Mystery Road-A Modern Western Classic in Northeast Australia

Review by William J. Hammon, Creator of I Actually Paid to See This blog

The fun of the We Are One festival is the ability to see amazing art you wouldn’t otherwise be exposed to, including international takes on mainstream Hollywood genres. Such is the case with Mystery Road, presented by the Sydney Film Festival, where the film had its debut seven years ago this week. It was popular enough down under to spawn a sequel – Goldstone – and a TV series, the second season of which just aired in Australia. And yet it’s never gotten any real exposure here in the States, which is a shame, because it has all the makings of a great modern Western like Hell or High Water, with some unexpectedly poignant commentary on race and law enforcement. 

Aaron Pedersen stars as Jay Swan, an Aborigonal detective in the small community of Winton, bordering the desert. Having just returned to his precinct from some major training, he’s immediately put to the task of solving the murder of an indiginous teenager found outside of town. He’s a bit uneasy in his investigation as he deals with racism from the locals, distrust from other indiginous Australians who see him as a sellout, and from the powers that be within his own department, who seem content to stymie him with “limited resources” and patronizing dismissals at every turn, particularly in the form of his antagonistic and possibly corrupt colleague Johnno, played to the absolute hilt by Hugo Weaving.

Jay’s search for the killers uncovers a few uncomfortable truths. Locals are unwilling to help him, evidence is hard to come by, and what little he figures out initially puts his estranged daughter in direct danger. He wants to protect her, even move her to his nicer neighborhood and away from his vice-heavy ex-wife, but he’s constantly confronted with the loyalties he’s forged by becoming a policeman.

I was struck by how different this film feels from traditional Westerns and cop films.

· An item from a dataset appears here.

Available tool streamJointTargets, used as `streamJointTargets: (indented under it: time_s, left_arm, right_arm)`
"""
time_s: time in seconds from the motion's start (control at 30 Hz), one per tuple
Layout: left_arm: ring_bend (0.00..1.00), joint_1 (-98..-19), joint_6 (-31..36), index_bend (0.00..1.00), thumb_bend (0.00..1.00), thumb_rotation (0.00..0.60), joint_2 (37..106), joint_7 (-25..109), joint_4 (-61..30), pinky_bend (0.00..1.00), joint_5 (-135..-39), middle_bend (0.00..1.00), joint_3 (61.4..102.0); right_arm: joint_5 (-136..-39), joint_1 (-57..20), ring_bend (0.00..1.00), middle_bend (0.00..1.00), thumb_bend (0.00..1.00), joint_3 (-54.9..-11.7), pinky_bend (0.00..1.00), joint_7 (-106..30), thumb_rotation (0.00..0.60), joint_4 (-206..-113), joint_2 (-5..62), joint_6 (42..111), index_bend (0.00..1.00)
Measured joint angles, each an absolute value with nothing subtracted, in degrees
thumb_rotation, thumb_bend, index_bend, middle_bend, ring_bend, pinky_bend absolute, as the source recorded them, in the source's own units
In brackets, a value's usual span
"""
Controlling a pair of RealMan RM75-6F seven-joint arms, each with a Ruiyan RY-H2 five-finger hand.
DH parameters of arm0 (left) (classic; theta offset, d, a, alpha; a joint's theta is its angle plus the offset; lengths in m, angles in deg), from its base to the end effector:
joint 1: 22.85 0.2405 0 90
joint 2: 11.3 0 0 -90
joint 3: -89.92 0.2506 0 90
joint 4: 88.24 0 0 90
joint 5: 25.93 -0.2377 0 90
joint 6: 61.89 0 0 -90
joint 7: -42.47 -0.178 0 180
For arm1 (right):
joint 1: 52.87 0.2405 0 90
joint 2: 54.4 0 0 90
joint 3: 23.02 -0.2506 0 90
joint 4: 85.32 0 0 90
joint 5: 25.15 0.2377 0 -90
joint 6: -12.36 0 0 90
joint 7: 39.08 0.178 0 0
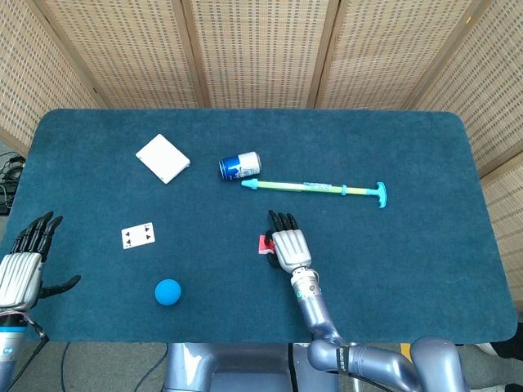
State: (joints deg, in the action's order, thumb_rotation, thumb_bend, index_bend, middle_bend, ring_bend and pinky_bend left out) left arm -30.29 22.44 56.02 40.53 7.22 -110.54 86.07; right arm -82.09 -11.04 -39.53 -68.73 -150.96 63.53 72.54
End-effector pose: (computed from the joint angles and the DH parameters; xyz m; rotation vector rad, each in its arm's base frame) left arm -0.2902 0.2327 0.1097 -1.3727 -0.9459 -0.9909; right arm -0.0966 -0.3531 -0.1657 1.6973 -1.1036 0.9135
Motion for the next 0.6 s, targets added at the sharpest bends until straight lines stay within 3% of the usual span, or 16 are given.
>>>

Here in America, it’s typical to see police and bad guys shoot at each other with giant pistols, Uzis, grenades, and just about any other type of military-grade weapons imaginable. In Australia, there are much stricter gun policies that make it so that handguns are very hard to come by, and most people are only allowed to own hunting rifles.

This becomes a crucial – and spectacular – plot point in the film, as Jay, Johnno, and local suspects use their intimate knowledge of sharpshooting and distance rifles as a means to intimidate one another. In the film’s climactic gunfight, the beauty of the entire sequence is how awkward Jay and others are when using pistols, but how steady and deadly they are when they’ve got a scope to line up their target. It adds several dimensions to the dramatic tension. I honestly was more on the edge of my seat watching Jay adjust for wind in the desert as he squared off against another rifleman than in anything I’ve seen in traditional shoot-em-ups in recent years. 

But in spite of all that – or maybe because of it – this film feels essential. Stylistically, it plays like a great Western, but it’s decidedly NOT an American Western. The elements are there – brooding lawman (complete with Stetson hat), desert setting, corruption, brazen disregard for life from the bad guys. But the one thing this has that most American Westerns don’t is a protagonist truly caught between all sides and forced to show restraint, due to circumstances both in and out of his control. That level of nuance is what makes Aaron Pedersen’s performance so steller. It’s what makes Jay Swan such a compelling character. And it’s what makes me want to see everything else in this series.

2 thoughts on “Mystery Road-A Modern Western Classic in Northeast Australia

  1. Like a western in some ways, but what it reminded me of more than anything else is Justified–which is set in eastern Kentucky, amid the coal fields: poor people, smart criminals, dedicated cop (with a Stetson, who is a deadly good shooter). Timothy Olyphant is Deputy Raylan Givens–a local who went away and came back, and who, like Jay Swan, has his own ideas about how to fight criminals.